Commentary

Adopting Net Zero Plastic to Nature

Jeremy Alun-Jones, COO of The Cibus Funds, says it’s time to overcome a ‘tunnel vision’ approach to reducing carbon emissions.

When Coca Cola – the world’s biggest plastic polluter, was announced as one of the sponsors for COP27 this year – the world’s largest climate change conference, it sparked a wave of greenwashing accusations.

On the face of it, the backlash was justified. Coca Cola only uses 25% of recycled content in its plastic bottles in Europe, but in order to satisfy demand for its fizzy drinks from us, the consumers – and simultaneously reduce its reliance on virgin plastic – a cost-effective solution does not exist today. This illustrates that the circular systems simply aren’t in place yet to meet the needs of our modern world and at the same time, solve the plastic waste problem.

One of COP’s key themes this year was ‘net zero’, defined as ‘cutting greenhouse gas emissions to as close to zero emissions as possible’. In our view, this carbon emissions ‘tunnel vision’ overlooks so many other crucial ESG challenges, including plastic pollution.

Here in the UK, there has been some progress on plastic waste reduction policies. One of the most famous campaigns was ‘Break the Bag Habit’, which successfully pressured the government to introduce a 5p charge on single-use plastic bags in 2015. This year, the government introduced a £200 tax for every tonne of plastic manufactured or imported packaging containing less than 30% recycled plastic.

Lack of progress

These are promising initiatives, but a quick trip to any supermarket confirms the shelves are still lined with products wrapped in plastic. It’s devastating that around 79% of plastic waste worldwide is sent to landfills or the ocean; 12% is incinerated; and only 9% recycled.
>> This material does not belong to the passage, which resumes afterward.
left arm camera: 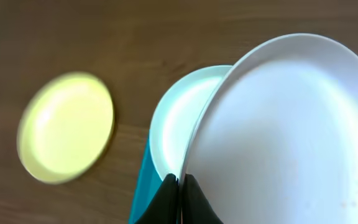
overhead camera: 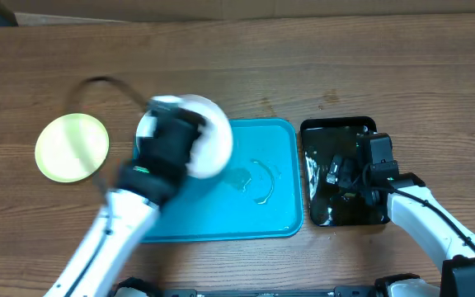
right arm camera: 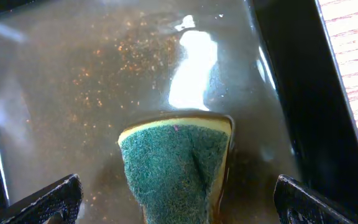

One non-profit attempting to stop further environmental destruction is the Waste and Resources Action Programme (WRAP). In 2018, WRAP launched the UK Plastics Pact, setting out four targets to enable a circular economy, eliminate plastic pollution, and transform the recycling system in the UK by 2025.  All major UK retailers have signed up.

We find it surprising that these retailers who have pledged to the targets currently impose no obligation on their producers (from the huge global soft drink producers like Coca Cola, to the local soft fruit and veg producers like us, The Summer Berry Company), to commit to a certain percentage of recycled plastic in their packaging. The only requirement is that we pay the new £200 tax per tonne.

Producers, including ourselves, are not unwilling to make the transition away from non-recycled plastic – we want to help retailers reach the UK Plastic Pact targets. But it’s not something that we can do on our own – we need all of the players in the supply chain on board.

The solution is not to eradicate the use of plastics, but for retailers to adopt a term coined ‘Net Zero Plastic to Nature’. This is the notion of demanding the use of 100% recycled plastic (or acceptable alternatives) from the bottom up, creating a circular system.  There needs to be an incentivisation for producers to make the switch to recyclables, in order to drive stronger demand for more plastic to be recycled in our system. This, in turn, would lead investors towards financing recycling plants and infrastructure, plastic waste collection companies, plastic alternatives and other innovative technologies.

We could argue for the elimination of plastic altogether, but one of the main issues is increased food waste – paper and cardboard, for example, simply can’t preserve food in the same way on long journeys. Net Zero Plastic to Nature addresses both challenges. Rather than being an anti-plastic concept, it recognises that plastic can still be used responsibly in a circular economy.

Game-changer

One potentially game-changing policy is the Extended Producer Responsibility (EPR), which would incentivise companies to minimise the packaging they create, increase their use of recycled packaging, and penalise them for using non-recyclable packaging. But this project (which has already been pushed back a year) will only begin to be implemented in a ‘phased’ manner from at least the end of 2024 – whilst plastic pollution increases every day.

The time for action is now.

We don’t have to wait for a piece of legislation nor another delay from the government. Retailers have proved their immense success in reducing the volume of single-use carrier bags – use is down a reported 97% since the 5p tax was introduced in 2015. What if we could make that same reduction in non-recycled plastic for products within this decade?

Producers and retailers can voluntarily stop damaging the environment by working together. We’re ready to engage on this, and form an alliance with retailers to achieve an internal reduction of the non-recycled plastic packaging to help retailers reach the UK Plastics Pact targets by 2025. As we start to reflect on COP27, it’s crucial we now overcome this carbon emissions ‘tunnel vision’ and embrace Net Zero Plastic to Nature.